Here is a video of Vogelzang performing the track with Ben Wolf, and Andrew Young at the Edgewater Hotel in Madison:
Another intriguing aspect is Vogelzang’s foray into alternative rock. “Howl” will no doubt surprise some of her fan base. This one mines pretty familiar territory during the verses but the choruses are something new for Vogelzang, an aggressively joyous sound, the vocals passed through a distorted amplifier. Leonard’s drums are particularly effective, like playing the snare on the fourth beat, or not at all, his cymbal work driving the choruses. Hiker is also littered with monsters, demons and ghosts: “There are ghosts up ahead / Flagging the car down / Behind the tree line / Asking forgiveness.” The album is replete with cryptic phrases like this and “Howl’s” chorus sums the primal instincts: “The fear and the failure / The sheep and the shepherd / The rush to encounter / The chase to the slaughter / The hunting, the history / When we hear them howl we know / That we are just as hungry / And we are just as restless.” “I liked the idea of giving the past – our choices, our histories, our inescapable memories – a specific apparition,” Vogelzang says of the track. “The song uses ghosts as the symbol, but in the same breath alludes to wolves, running in packs, shoulder to shoulder – something that is just as animal as it is human.”
“North” percolates along with a groove similar to Bowie’s “Heroes,” another driving song that strays somewhat from Vogelzang’s folk roots. The lyrics allude to a journey through the Vermillion Cliffs near the Grand Canyon under a blood moon but are entwined with human longing: “When will this be enough for you / When will this be enough for you / When will I be enough?”
“Bear” is the perfect opener to Hiker, a delicate, resonant track that effectively lays down the album’s pretexts. “It’s a song about the sides of ourselves we don’t always want to see – jealousy, darkness, fear, and frustration; it’s about wrestling the wild animal within, the thing we can’t silence and all struggle with, “ Vogelzang says of “Bear.” “It’s also a song about vanquishing the beast and moving forward, finding tools to deal with the rougher days, becoming the person we want to be; it’s about finding the things that separate us from our destructive animal selves.” Lyrical notions expressed in “Bear” will reappear throughout the recording.

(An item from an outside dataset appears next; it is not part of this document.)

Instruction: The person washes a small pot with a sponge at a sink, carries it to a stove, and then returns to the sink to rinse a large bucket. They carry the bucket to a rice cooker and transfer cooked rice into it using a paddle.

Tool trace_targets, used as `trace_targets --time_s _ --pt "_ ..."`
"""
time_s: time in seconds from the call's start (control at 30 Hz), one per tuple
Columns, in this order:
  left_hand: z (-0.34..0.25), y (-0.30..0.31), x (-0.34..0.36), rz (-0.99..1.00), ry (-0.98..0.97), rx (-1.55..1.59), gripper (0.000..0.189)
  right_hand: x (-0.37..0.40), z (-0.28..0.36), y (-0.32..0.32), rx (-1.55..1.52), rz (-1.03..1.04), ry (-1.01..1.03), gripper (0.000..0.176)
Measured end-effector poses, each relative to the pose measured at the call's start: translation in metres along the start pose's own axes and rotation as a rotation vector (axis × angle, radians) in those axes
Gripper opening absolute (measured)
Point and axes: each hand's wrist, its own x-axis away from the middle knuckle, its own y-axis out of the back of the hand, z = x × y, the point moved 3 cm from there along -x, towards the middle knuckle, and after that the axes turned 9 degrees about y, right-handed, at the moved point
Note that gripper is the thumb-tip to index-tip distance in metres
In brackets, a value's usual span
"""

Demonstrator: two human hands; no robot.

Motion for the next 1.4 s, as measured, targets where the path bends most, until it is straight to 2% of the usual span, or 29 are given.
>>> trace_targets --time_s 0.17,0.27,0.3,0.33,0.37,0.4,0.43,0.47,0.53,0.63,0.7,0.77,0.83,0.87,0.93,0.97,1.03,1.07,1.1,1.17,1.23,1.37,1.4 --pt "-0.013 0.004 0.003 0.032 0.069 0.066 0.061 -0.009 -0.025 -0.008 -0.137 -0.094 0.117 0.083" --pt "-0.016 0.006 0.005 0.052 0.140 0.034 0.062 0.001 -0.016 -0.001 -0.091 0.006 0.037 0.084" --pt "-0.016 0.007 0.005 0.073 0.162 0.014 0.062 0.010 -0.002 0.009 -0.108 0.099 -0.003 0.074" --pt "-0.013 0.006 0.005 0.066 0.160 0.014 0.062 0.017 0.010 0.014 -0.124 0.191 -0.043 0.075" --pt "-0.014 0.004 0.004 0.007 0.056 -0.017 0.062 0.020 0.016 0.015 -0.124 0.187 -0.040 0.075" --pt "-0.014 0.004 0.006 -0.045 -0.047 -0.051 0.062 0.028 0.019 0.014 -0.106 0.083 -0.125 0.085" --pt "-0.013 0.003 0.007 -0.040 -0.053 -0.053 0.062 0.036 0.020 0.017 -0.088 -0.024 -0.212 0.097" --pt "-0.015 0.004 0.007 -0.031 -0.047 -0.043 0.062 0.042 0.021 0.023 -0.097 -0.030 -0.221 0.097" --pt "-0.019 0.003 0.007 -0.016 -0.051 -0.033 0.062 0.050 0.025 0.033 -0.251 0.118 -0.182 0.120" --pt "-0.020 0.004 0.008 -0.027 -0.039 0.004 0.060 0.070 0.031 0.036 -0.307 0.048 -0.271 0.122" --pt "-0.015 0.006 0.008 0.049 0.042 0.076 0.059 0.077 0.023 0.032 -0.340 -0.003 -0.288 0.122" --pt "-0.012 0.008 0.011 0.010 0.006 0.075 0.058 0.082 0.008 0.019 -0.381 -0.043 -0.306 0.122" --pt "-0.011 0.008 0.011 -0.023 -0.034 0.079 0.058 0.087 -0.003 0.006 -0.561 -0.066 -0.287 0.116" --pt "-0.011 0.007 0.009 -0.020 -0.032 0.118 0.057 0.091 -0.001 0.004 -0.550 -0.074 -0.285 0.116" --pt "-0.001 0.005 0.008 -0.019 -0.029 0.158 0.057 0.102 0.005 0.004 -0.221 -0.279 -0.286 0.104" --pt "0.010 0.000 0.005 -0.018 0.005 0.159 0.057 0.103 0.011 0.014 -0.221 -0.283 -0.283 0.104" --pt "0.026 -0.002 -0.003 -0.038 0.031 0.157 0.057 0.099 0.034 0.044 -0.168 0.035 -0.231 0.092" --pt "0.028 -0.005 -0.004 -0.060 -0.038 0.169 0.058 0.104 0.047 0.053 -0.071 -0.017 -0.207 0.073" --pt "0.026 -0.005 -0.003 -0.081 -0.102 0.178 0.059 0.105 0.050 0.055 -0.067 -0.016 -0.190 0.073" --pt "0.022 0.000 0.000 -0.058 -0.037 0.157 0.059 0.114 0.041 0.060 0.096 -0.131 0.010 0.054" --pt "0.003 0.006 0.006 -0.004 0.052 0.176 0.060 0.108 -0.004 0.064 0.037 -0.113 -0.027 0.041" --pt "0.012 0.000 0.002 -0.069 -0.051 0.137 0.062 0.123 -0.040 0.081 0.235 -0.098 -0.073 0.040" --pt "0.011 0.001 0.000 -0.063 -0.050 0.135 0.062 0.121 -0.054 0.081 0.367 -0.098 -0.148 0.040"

Hiker, with its deeply considered lyrics will hold up to numerous, repeated listenings. It’s an album you can scrutinize, unravelling the sharp and succinct statements. Each track bears exploration and the nuances in the instrumentation are a joy to discover, especially with headphones where the intricacies reveal themselves. Vogelzang seems to enter a different pantheon with Hiker, an area occupied by Andrew Bird, Sufjan Stevens, Jane Siberry and those who are able to summon magic that is woven into the fabric of their creations.
“To be born entangled / To be born alone / To be here voracious / To be here at all,” from “Friction/Phillip” may be a good summation of Hiker but perhaps the best inference comes from the drawing in the album’s liner notes, a caricature of Vogelzang complete with antlers and emblazoned with a banner that reads, “I never saw a wild thing sorry for itself.”